When people send their dog to daycare, they typically want the dog to get some exercise, play with friends, but mostly to get tired. We have all heard that phrase, “A tired dog is a good dog!”
But while your dog is at daycare, it’s important to note that it is also beneficial for them to get some midday rest rather than engaging in non-stop play. I know what you’re thinking: you don’t want Fido to get too much rest during the day because then they’ll be wound up when they get home!
But let’s look at the facts.
Studies have shown that incorporating rest periods and naps into training actually help the dog retain more of what they learn.
Although it’s not a formal training session, your dog is constantly learning new things while at daycare.

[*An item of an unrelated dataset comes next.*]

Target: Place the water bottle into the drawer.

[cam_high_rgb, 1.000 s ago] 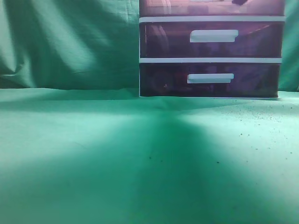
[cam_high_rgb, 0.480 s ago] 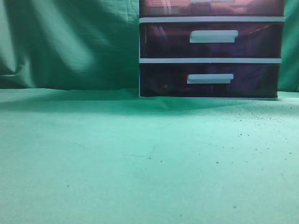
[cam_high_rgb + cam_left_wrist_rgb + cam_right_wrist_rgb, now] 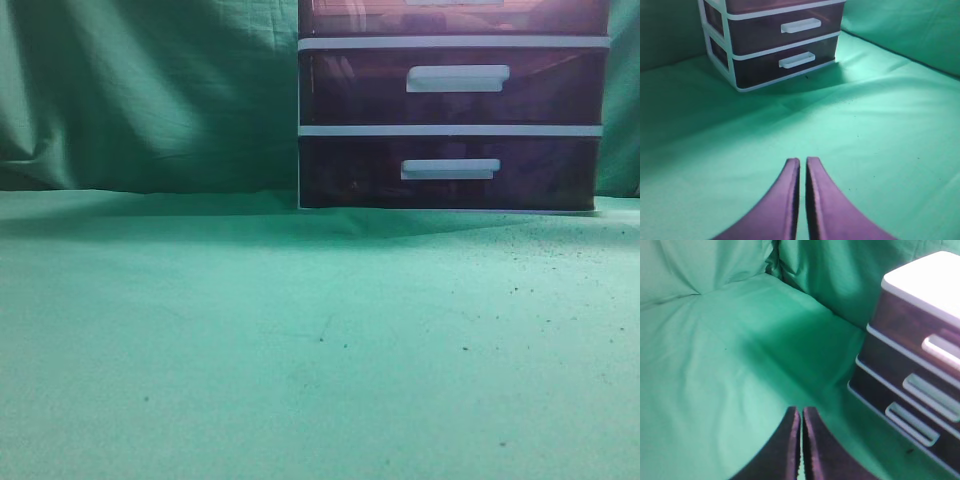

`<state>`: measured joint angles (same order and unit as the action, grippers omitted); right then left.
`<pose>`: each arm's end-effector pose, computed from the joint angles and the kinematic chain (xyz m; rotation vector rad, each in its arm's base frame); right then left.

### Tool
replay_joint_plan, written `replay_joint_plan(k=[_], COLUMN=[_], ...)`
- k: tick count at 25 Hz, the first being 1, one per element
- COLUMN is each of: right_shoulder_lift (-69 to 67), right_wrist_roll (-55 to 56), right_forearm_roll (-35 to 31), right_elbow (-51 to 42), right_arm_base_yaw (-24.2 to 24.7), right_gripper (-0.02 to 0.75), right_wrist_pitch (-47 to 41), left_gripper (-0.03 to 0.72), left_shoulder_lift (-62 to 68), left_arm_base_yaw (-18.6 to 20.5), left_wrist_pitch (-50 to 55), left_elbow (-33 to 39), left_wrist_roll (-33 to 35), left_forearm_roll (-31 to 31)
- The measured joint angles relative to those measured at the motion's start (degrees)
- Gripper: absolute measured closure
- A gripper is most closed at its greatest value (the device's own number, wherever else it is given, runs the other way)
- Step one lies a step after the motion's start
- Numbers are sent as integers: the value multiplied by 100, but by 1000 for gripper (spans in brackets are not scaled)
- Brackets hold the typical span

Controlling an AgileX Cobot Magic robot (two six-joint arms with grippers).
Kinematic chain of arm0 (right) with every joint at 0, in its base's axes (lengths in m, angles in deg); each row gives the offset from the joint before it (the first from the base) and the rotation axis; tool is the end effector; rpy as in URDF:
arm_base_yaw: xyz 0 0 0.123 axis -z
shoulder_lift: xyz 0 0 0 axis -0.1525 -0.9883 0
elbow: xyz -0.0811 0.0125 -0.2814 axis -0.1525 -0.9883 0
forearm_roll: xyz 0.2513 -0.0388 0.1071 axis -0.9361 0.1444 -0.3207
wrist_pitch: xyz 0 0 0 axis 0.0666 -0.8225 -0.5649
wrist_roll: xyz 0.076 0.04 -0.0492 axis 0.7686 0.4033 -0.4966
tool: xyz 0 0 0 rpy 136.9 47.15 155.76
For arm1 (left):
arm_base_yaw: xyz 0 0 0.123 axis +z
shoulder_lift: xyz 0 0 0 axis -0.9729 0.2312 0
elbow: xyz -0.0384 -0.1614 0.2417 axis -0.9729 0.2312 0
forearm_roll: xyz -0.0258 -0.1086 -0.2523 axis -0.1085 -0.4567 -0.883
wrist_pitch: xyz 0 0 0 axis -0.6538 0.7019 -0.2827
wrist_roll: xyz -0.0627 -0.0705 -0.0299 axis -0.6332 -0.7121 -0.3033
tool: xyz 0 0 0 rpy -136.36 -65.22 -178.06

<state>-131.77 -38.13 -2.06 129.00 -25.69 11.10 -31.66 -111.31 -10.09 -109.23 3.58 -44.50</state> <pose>0.1611 0.0977 0.4283 -0.8946 1.7834 0.4743 0.0553 -0.0480 0.3408 0.5832 1.7763 -0.5186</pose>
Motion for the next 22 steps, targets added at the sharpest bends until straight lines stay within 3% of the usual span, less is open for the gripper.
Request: replay_joint_plan(k=[6, 11, 22], right_shoulder_lift=[1314, 2249, 2564], right_wrist_roll=[-148, -652, -719], right_forearm_roll=[-778, -1618, -1828], right_elbow=[-1411, -2386, -3238], right_arm_base_yaw=[0, 0, 0], right_gripper=[738, 738, 738], right_wrist_pitch=[454, 542, 931], left_gripper=[688, 688, 688], left_shoulder_lift=[-1160, -1288, -1288], left_arm_base_yaw=[0, 0, 0], left_wrist_pitch=[-817, -1644, -2382], left_elbow=[1157, 1843, 2831], left_wrist_roll=[-62, -115, -115], left_forearm_roll=[0, 0, 47])
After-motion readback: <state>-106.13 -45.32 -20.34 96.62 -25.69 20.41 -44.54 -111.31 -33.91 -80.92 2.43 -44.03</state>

Dog-to-dog interactions are part of the social skills that dogs are constantly learning and can change from day to day. Also mixed into play are interactions with the staff: skills like Recall, waiting politely at doors, and not jumping up on people are consistently being reinforced throughout the day. Allowing your dog to take periodic rests throughout the day is crucial to their ability to absorb all of this information. Midday rest periods also helps them recharge to continue learning and better enjoy their time in the afternoon as a Full Day attendee.
The exact amount of necessary rest depends on the dog.

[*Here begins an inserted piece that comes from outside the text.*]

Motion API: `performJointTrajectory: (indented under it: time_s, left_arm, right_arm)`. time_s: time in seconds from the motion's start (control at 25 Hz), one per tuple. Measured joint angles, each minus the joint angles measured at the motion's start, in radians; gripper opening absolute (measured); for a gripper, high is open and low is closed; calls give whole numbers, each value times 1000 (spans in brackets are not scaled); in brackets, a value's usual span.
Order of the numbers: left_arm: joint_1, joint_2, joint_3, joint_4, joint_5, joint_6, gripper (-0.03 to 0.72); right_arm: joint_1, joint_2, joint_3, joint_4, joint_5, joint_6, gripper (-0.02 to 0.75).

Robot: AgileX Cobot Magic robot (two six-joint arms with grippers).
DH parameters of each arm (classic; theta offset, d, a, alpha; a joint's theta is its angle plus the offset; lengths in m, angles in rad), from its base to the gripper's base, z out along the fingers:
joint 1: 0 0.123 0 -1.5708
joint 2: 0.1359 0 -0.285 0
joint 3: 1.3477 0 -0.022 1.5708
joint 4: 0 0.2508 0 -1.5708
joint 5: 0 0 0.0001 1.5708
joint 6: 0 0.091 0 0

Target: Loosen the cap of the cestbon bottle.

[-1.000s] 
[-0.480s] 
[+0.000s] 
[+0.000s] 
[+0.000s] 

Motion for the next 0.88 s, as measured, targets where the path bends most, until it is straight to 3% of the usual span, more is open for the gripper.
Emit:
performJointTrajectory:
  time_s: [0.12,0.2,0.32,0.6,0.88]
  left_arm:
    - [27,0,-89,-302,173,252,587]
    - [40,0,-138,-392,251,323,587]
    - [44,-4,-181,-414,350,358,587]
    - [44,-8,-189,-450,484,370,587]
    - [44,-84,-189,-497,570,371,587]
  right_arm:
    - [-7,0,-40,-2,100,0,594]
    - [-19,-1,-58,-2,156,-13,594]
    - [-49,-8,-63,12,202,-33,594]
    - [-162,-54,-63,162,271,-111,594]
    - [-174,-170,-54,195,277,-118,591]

Puppies and adolescent dogs (as well as other easily over-aroused dogs) need more frequent breaks and often won’t take breaks on their own in a group setting. Some adult dogs, on the other hand, are very good at self-regulating and can take breaks willingly by choosing a comfy spot in the playroom to nap.

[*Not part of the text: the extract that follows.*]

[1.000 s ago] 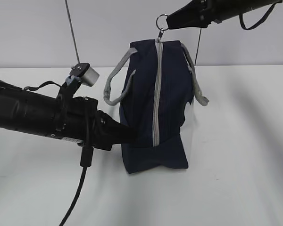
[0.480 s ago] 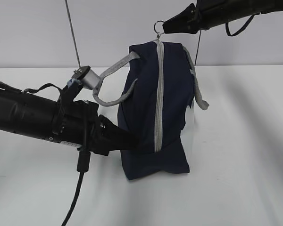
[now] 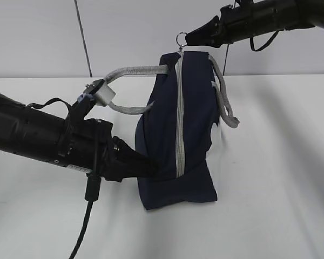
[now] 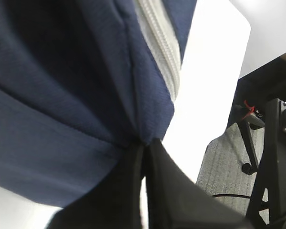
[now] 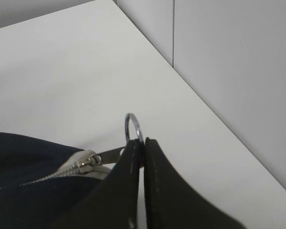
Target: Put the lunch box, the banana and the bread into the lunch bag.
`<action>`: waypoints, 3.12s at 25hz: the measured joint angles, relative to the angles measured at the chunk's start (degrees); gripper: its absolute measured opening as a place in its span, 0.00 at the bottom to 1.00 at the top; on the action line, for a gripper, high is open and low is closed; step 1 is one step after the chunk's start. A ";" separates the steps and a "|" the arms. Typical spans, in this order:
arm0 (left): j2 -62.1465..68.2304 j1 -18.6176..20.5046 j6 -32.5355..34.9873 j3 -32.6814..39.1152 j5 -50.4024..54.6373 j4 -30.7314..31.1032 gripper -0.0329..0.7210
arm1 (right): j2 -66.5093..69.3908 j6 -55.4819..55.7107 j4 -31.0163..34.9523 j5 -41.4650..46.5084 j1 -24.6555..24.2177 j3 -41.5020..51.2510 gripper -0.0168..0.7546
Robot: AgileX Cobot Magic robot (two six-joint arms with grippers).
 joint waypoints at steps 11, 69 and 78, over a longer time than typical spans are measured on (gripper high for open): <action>-2.85 1.50 -5.13 0.04 4.71 -1.98 0.42 | 0.97 0.00 3.94 6.23 -1.32 -0.90 0.02; 22.77 3.06 -84.70 -63.95 5.04 35.99 0.06 | 1.10 -5.71 0.73 7.78 -1.46 -1.03 0.02; 22.77 3.06 -82.83 -63.95 6.68 36.25 0.06 | 4.62 -5.75 2.18 8.74 -1.46 -1.29 0.02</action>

Much like us, dogs need balance throughout the day. A popular belief in dealing with a high-energy dog is to just keep running them until they are so tired that they pass out for a few hours. But forcing too much exercise and stimulus on a high-energy dog can actually make them even more high-strung and energetic! Although dogs do need to run and blow off steam, there should be a balance with calm, restful periods in between to help them mentally refocus and could prevent accidental injury due to over-exertion.
It’s important to note that there are different types of stress.
There is both good stress and bad stress; the excitement and arousal of a game of fetch and the nervousness of a vet visit both elicit similar physical reactions in the dog’s body. Ultimately it is their emotional reaction to the situation that dictates if the stress is “positive” or “negative”.
The problem arises when a dog continues to be highly aroused and excited for a prolonged period of time. This positive stress (called “eustress”) triggers hormones to flood the bloodstream. If the dog continues to be highly aroused, the body continues to pump out hormones that are unable to dissipate - further adding to their arousal level. This creates a feedback cycle of the dog being highly aroused, leading people to think they need more exercise, which causes more stress and hormones to be released, which then leads to an unruly dog seemingly in need of even more exercise!
Even when the stress is positive, like with play and fun exercise, the body isn’t meant to maintain a high level of stress for long periods of time. By prolonging the stress, a dog’s body chemistry can actually change and this state of high arousal and hyperactivity becomes the dog’s normal state.
So how do you make sure your dog is tired but not negatively affected by too much excitement?
A combination of play, rest periods, and mental (non-physical) activities is the key. Getting a dog’s brain working for a short time can be just as exhausting as a long period of exercise! Mixing up periods of play, rest breaks, and brain games - like practicing obedience skills, elective activities, and food puzzles - throughout the day will help your dog maximize their learning skill and minimize their stress (both good and bad).